The problem is, this solution works if I wanted to change the cibled lines with an unique value, a predefined string (like strReplace="replacement words"). What I want, is to be able to target a succession of characters that match my pattern, and to replace only one character (the comma) in it. An example of it would be :

728,"HAY,HAYE",Marie,François,RAUTUREAU,85,29/05/1856,68;

into :

728,"HAY-HAYE",Marie,François,RAUTUREAU,85,29/05/1856,68;

Do you have a solution?

(Sorry if bad english, it's not my mother tongue).

4
  • Your regex does not match the provided string. Also, strReplace should be a replacement pattern, not a regex pattern. Check backreferences, too. Commented Nov 7, 2016 at 8:10
  • The Regex I wrote seems to work on some lines only, thanks for pointing that out for me, I'm not exactly an expert in Regex. And thank you for the reference, I'm gonna read it out (my mother tongue is French, so I have some difficulties reading big articles like this one). Commented Nov 7, 2016 at 9:17
  • It seems you need to match substrings enclosed with double quotation marks. Is the double quote used as a field qualifier in this CSV? Are there cases where " does not delimit a field? Commented Nov 7, 2016 at 9:22
  • No, in fact, it seems like everytime I have a problematic comma that messes up the columns, it's a comma between two double quotes. Here is how it looks like by the way : puu.sh/s9mC4/d870a2d915.png Commented Nov 7, 2016 at 9:26

3 Answers 3

1

If I got you correct, then there is no need for Regex at all.

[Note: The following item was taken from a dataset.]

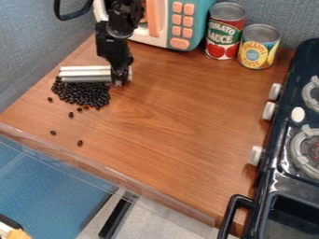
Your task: Sweep into pile
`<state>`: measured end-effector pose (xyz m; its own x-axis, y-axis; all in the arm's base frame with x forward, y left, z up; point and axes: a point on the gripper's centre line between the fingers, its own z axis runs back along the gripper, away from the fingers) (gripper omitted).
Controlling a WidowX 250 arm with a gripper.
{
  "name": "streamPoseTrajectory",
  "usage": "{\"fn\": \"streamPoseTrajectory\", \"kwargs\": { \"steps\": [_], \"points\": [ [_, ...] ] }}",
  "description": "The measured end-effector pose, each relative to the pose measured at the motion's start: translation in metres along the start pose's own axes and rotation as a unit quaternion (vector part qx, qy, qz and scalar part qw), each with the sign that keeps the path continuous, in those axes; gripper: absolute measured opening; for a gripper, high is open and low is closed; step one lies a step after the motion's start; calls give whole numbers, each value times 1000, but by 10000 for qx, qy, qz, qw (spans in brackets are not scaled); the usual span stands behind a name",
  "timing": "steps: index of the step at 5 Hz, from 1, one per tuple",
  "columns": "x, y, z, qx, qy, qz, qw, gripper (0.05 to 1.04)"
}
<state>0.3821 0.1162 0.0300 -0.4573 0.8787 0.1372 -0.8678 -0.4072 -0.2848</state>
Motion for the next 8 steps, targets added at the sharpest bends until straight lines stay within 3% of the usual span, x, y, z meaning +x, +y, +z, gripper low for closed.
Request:
{"fn": "streamPoseTrajectory", "kwargs": {
  "steps": [2,5,8],
  "points": [
    [1,-32,21,-264,185,87,9994,391],
    [27,-47,-9,-70,14,359,9993,391],
    [31,-42,-18,14,-62,359,9993,391]
  ]
}}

With a simple Split you can do it too.

Private Sub simpleReplace()
  Dim str() As String, cell As Variant, Myrange As Range, i As Long
  Set Myrange = ActiveSheet.Range("A1:A2000")
  For Each cell In Myrange
    str = Split(cell.Value, """")
    If UBound(str) Then
      For i = 1 To UBound(str) Step 2
        str(i) = Replace(str(i), ",", "-")
      Next
      cell.Value = Join(str, """")
    End If
  Next
End Sub

this will split your 728,"HAY,HAYE",Marie,François,RAUTUREAU,85,29/05/1856,68; into:

(0) 728,
(1) HAY,HAYE
(2) ,Marie,François,RAUTUREAU,85,29/05/1856,68;

Now every second part of the Split (odd numbers) will be normally enclosed in ". So all that is left, is to Replace the commas there and push it into the cell again.

And if there is no " found, then it will skip this line (because the upper bound is 0)

If you still have any Questions or if that is not what you are looking for, pls tell :)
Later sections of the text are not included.